Task to complete
Quote the listing below in its entirety, omitting every image.

▬▬▬

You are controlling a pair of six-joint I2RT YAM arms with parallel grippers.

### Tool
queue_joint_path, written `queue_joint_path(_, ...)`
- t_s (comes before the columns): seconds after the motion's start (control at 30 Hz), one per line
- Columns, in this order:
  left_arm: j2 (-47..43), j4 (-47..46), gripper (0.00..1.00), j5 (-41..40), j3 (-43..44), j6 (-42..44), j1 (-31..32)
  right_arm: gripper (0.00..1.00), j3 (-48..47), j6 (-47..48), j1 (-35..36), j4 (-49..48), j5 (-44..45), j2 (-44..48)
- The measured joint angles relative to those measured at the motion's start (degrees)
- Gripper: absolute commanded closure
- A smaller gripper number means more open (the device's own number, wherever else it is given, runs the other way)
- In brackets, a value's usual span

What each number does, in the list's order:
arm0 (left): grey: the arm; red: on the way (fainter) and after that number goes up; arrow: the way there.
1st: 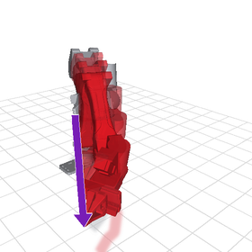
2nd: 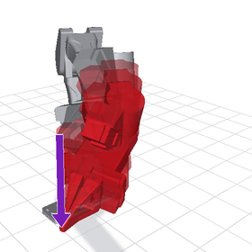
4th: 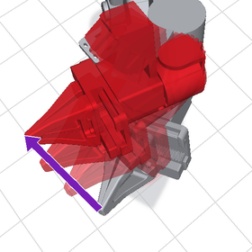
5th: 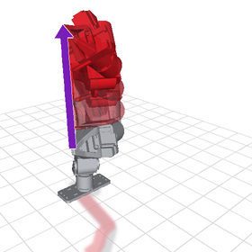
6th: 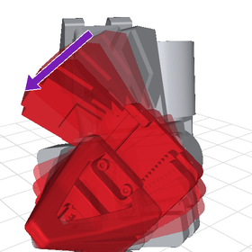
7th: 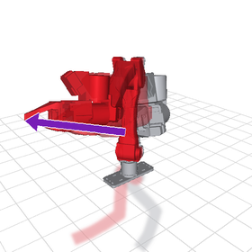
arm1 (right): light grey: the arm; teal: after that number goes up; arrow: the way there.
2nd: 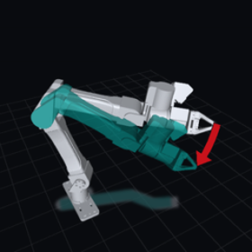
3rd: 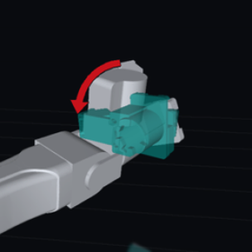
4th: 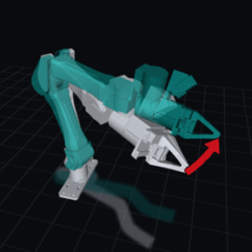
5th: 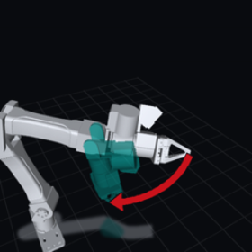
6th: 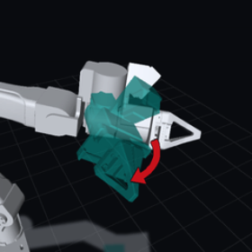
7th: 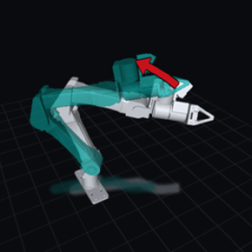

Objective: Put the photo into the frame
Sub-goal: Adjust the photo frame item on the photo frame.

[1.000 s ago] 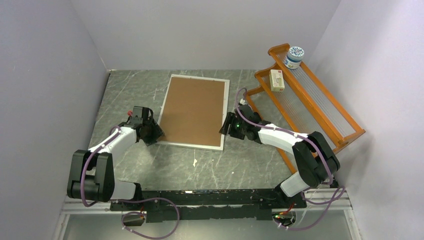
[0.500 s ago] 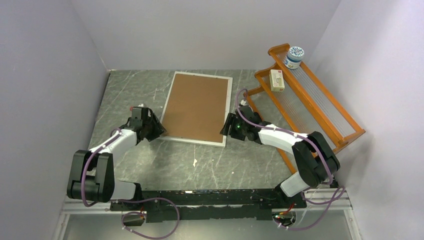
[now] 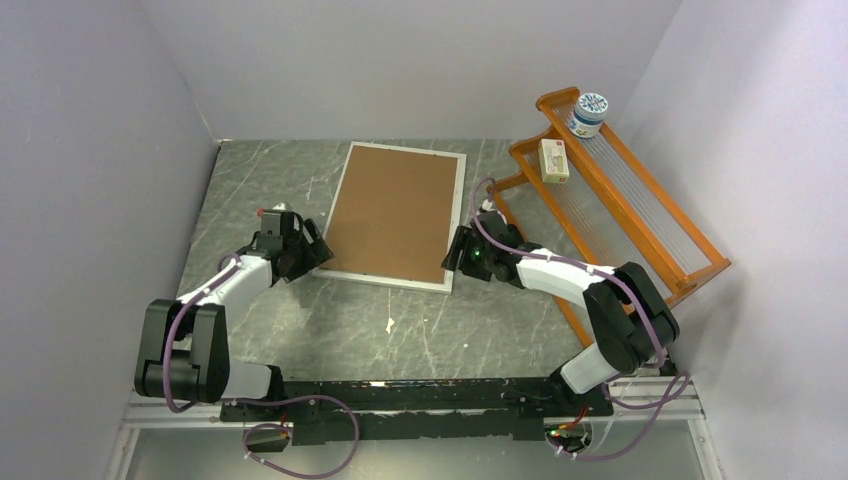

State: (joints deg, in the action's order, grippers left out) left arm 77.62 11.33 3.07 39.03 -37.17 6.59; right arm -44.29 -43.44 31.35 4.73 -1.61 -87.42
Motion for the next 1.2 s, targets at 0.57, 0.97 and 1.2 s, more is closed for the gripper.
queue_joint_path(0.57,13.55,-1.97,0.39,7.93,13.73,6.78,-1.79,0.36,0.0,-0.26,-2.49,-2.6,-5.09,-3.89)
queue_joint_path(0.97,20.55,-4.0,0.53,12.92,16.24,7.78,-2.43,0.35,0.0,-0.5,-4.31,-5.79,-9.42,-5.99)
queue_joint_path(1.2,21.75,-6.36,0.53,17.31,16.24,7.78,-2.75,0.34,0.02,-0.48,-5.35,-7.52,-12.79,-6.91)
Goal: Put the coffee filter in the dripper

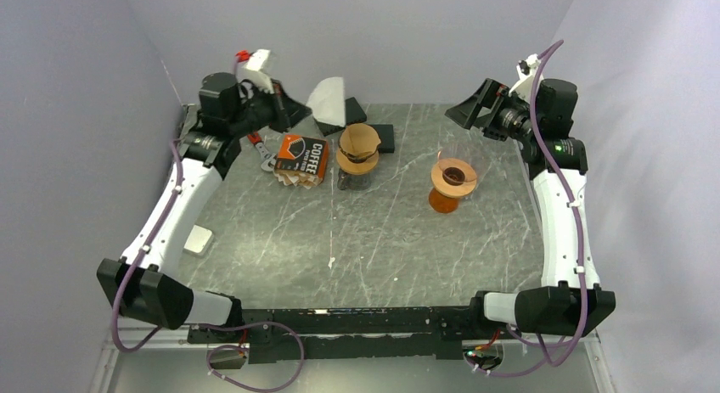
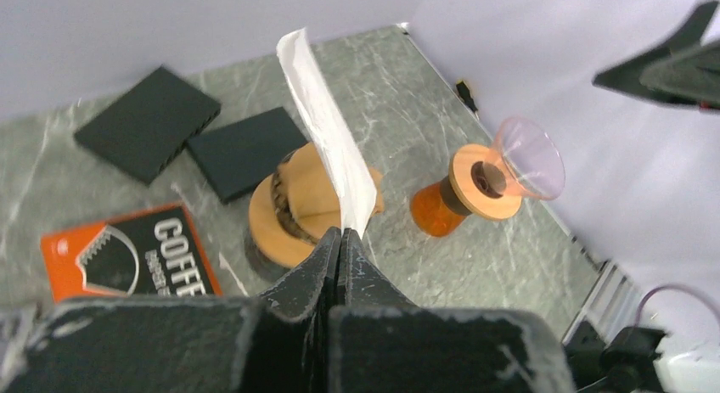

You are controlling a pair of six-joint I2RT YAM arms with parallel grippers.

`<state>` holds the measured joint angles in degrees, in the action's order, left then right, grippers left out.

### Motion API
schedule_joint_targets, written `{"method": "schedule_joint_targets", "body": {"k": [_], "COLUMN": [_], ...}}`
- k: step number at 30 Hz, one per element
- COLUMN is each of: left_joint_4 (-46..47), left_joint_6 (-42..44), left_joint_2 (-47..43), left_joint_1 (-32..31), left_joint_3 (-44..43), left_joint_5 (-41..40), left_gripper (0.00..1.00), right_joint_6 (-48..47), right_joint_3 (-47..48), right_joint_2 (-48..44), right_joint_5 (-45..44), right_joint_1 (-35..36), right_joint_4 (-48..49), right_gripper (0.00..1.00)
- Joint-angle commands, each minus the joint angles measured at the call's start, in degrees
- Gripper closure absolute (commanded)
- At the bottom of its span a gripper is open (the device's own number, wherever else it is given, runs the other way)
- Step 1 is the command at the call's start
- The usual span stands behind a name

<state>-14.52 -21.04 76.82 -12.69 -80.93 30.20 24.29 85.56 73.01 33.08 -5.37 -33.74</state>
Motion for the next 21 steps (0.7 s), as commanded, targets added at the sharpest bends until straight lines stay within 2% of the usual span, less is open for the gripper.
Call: {"method": "schedule_joint_targets", "body": {"k": [1,5,7,10,13,21], "left_joint_4": [-1.9,-2.4,-0.1,5.5,8.0,6.1], "left_joint_6": [15.4,27.5,34.6,44.3,52.1,69.7], "left_joint_2": [3.1,3.3,1.8,-1.7,-3.7,-3.1], "left_joint_1": [-7.3,-13.2,-14.8,-17.9,-19.4,-22.1], "left_joint_3": [-7.3,-7.9,-5.3,0.8,4.3,5.7], "left_joint_5": [1.0,0.4,2.4,1.3,2.3,2.9], "left_gripper": [1.0,1.0,1.0,1.0,1.0,1.0], "right_joint_6": [0.2,-0.2,-0.5,-0.7,-0.6,-4.0], "right_joint_3": [0.7,1.1,1.4,1.5,1.6,2.9], "right_joint_2": [-1.1,-0.4,0.0,0.4,0.9,2.1], "right_joint_5": [3.8,6.8,8.7,12.0,15.9,22.1], "right_joint_1": [0.1,0.1,0.1,0.1,0.2,2.8], "right_joint_4": [3.8,4.2,4.5,5.9,7.4,7.1], "right_gripper": [0.0,0.0,0.0,0.0,0.0,0.01]}}
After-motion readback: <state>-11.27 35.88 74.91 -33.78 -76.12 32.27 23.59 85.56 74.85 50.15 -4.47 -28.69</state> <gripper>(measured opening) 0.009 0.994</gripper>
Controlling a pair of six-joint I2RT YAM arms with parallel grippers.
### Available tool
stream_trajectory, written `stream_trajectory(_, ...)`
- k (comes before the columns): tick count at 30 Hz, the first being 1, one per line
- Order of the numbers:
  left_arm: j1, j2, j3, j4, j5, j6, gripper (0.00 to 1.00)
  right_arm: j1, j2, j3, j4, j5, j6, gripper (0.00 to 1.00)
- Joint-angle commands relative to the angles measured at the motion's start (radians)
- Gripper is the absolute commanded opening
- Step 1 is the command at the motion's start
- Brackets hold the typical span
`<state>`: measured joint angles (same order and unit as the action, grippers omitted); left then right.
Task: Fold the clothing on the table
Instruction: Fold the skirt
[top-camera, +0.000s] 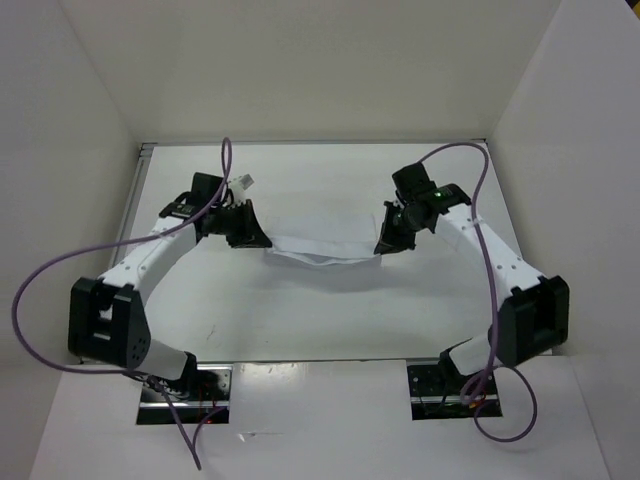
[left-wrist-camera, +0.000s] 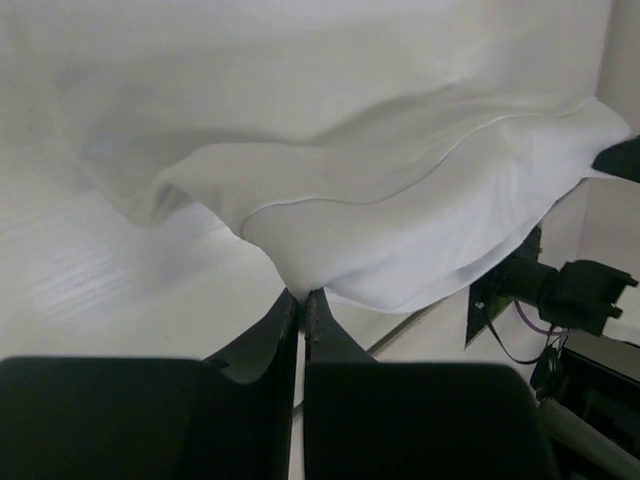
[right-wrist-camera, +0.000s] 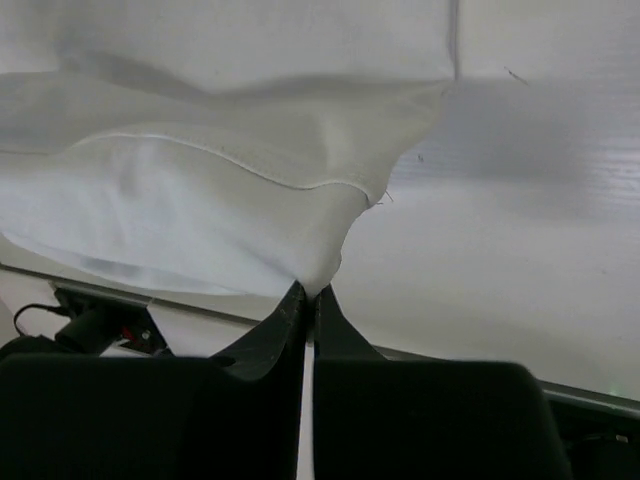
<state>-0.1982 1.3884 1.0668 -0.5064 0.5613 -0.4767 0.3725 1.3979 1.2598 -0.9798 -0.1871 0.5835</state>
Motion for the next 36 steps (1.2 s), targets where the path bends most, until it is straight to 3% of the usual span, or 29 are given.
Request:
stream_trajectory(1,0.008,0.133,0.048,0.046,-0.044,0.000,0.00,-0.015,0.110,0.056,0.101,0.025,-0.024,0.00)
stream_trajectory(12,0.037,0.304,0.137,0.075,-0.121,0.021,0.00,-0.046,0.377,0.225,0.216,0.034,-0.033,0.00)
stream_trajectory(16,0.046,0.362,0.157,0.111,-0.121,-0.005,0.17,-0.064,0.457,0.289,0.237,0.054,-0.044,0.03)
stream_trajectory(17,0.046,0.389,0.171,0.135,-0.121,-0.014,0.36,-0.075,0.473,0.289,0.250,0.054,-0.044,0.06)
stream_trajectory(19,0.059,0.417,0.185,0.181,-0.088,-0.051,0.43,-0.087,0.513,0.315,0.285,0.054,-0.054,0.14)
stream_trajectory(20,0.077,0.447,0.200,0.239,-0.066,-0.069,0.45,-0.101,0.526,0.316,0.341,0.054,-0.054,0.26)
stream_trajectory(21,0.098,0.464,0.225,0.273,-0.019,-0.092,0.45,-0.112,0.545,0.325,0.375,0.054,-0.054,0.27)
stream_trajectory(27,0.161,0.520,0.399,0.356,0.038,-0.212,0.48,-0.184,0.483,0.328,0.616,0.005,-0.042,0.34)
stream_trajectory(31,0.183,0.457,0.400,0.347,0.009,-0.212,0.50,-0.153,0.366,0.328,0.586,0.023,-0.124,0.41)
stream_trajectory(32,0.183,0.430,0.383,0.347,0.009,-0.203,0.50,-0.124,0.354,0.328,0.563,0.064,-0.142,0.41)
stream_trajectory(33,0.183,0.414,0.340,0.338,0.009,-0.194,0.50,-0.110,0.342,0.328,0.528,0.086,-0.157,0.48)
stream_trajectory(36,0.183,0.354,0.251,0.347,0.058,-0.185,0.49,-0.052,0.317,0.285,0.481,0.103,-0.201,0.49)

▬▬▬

Response area
You are controlling a pair of six-joint I2RT YAM arms with parallel grippers.

### Tool
queue_joint_path, written `queue_joint_path(_, ...)`
- t_s (comes before the columns): seconds after the motion's start (control at 30 Hz), one per line
- Columns, in this order:
  left_arm: j2 (-47..43), j4 (-47..46), gripper (0.00..1.00), j5 (-41..40), j3 (-43..44), j6 (-42..44), j1 (-31..32)
  right_arm: gripper (0.00..1.00), j3 (-48..47), j6 (-47..48), j1 (-35..36), j4 (-49..48), j5 (-44..45), j2 (-44..48)
- The measured joint angles relative to those measured at the motion's start (degrees)
- Gripper: absolute commanded closure
- A smaller gripper number means more open (the device's own number, wherever else it is given, runs the other way)
- In brackets, a value's usual span

What each number does, in the list's order:
arm0 (left): grey: the arm; red: on the way (fainter) and after that number goes up; arrow: the way there.
1st: 
2nd: 
4th: 
5th: 
6th: 
7th: 
arm1 (right): light grey: the arm; teal: after that number goes up; arrow: the way there.
2nd: 
3rd: 
4th: 
5th: 
6th: 
7th: 

Objective: Put the photo into the frame
Sub-goal: Adjust the photo frame item on the photo frame.

[1.000 s ago] 
[0.500 s ago] 
[now] 

State: (joints deg, in the action's order, grippers left out) left arm 77.62 11.33 3.07 39.03 -37.17 6.59; right arm -44.29 -43.44 31.35 4.73 -1.61 -87.42
Motion for the next 1.2 s, targets at 0.57, 0.97 and 1.2 s, more is closed for the gripper.
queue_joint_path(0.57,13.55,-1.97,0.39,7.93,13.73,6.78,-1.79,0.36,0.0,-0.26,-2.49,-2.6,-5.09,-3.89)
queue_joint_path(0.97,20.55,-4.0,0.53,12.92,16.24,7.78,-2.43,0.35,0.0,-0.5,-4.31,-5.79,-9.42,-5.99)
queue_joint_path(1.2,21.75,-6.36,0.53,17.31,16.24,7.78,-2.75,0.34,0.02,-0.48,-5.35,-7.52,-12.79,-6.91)
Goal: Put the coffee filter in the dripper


You are controlling a pair of six-joint I2RT YAM arms with parallel grippers.

`<state>` holds the measured joint angles in degrees, in the action's order, left then right, grippers left out.

### Motion API
schedule_joint_targets, written `{"method": "schedule_joint_targets", "body": {"k": [_], "COLUMN": [_], ...}}`
- k: step number at 30 Hz, one per element
- COLUMN is each of: left_joint_4 (-46..47), left_joint_6 (-42..44), left_joint_2 (-47..43), left_joint_1 (-32..31), left_joint_3 (-44..43), left_joint_5 (-41..40), left_gripper (0.00..1.00), right_joint_6 (-48..47), right_joint_3 (-47..48), right_joint_2 (-48..44), right_joint_5 (-45..44), right_joint_1 (-35..36), right_joint_4 (-48..49), right_gripper (0.00..1.00)
- Joint-angle commands, each minus the joint angles measured at the call's start, in degrees
- Gripper closure absolute (commanded)
- At the bottom of its span a gripper is open (the device's own number, wherever else it is given, runs the other way)
- Step 1 is the command at the call's start
- The usual span stands behind a name

<state>-14.52 -21.04 76.82 -12.69 -80.93 30.20 24.29 85.56 73.01 33.08 -5.37 -33.74</state>
Motion for the next 21 steps (0.7 s), as commanded, targets added at the sharpest bends until straight lines stay within 2% of the usual span, less is open for the gripper.
Call: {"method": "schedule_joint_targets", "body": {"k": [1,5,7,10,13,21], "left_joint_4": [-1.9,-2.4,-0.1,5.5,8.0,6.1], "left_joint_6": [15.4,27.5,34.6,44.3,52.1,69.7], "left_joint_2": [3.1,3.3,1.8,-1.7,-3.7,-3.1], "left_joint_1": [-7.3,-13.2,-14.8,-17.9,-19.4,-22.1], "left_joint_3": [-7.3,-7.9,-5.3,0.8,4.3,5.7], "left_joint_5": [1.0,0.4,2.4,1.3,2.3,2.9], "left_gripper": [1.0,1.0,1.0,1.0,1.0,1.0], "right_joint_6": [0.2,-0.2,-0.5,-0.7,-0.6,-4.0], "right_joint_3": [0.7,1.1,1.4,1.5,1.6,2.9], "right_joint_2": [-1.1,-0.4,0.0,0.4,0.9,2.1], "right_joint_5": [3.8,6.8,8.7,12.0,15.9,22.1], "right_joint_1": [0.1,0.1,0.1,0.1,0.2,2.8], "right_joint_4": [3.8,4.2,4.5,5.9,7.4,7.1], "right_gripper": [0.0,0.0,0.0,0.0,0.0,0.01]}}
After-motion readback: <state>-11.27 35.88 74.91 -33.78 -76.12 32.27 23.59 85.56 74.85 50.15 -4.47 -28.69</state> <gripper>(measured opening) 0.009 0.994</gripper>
Controlling a pair of six-joint I2RT YAM arms with parallel grippers.
### Available tool
stream_trajectory, written `stream_trajectory(_, ...)`
- k (comes before the columns): tick count at 30 Hz, the first being 1, one per line
- Order of the numbers:
  left_arm: j1, j2, j3, j4, j5, j6, gripper (0.00 to 1.00)
  right_arm: j1, j2, j3, j4, j5, j6, gripper (0.00 to 1.00)
- Joint-angle commands relative to the angles measured at the motion's start (radians)
- Gripper is the absolute commanded opening
- Step 1 is the command at the motion's start
- Brackets hold the typical span
`<state>`: measured joint angles (same order and unit as the action, grippers omitted); left then right.
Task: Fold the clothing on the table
Instruction: Fold the skirt
[top-camera, +0.000s] 
[left-wrist-camera, +0.000s] 
[right-wrist-camera, +0.000s] 
<state>-0.1982 1.3884 1.0668 -0.5064 0.5613 -0.4767 0.3725 1.3979 1.2598 -0.9798 -0.1871 0.5835</state>
Motion for the next 36 steps (1.2 s), targets where the path bends most, until it is straight to 3% of the usual span, or 29 are given.
Request:
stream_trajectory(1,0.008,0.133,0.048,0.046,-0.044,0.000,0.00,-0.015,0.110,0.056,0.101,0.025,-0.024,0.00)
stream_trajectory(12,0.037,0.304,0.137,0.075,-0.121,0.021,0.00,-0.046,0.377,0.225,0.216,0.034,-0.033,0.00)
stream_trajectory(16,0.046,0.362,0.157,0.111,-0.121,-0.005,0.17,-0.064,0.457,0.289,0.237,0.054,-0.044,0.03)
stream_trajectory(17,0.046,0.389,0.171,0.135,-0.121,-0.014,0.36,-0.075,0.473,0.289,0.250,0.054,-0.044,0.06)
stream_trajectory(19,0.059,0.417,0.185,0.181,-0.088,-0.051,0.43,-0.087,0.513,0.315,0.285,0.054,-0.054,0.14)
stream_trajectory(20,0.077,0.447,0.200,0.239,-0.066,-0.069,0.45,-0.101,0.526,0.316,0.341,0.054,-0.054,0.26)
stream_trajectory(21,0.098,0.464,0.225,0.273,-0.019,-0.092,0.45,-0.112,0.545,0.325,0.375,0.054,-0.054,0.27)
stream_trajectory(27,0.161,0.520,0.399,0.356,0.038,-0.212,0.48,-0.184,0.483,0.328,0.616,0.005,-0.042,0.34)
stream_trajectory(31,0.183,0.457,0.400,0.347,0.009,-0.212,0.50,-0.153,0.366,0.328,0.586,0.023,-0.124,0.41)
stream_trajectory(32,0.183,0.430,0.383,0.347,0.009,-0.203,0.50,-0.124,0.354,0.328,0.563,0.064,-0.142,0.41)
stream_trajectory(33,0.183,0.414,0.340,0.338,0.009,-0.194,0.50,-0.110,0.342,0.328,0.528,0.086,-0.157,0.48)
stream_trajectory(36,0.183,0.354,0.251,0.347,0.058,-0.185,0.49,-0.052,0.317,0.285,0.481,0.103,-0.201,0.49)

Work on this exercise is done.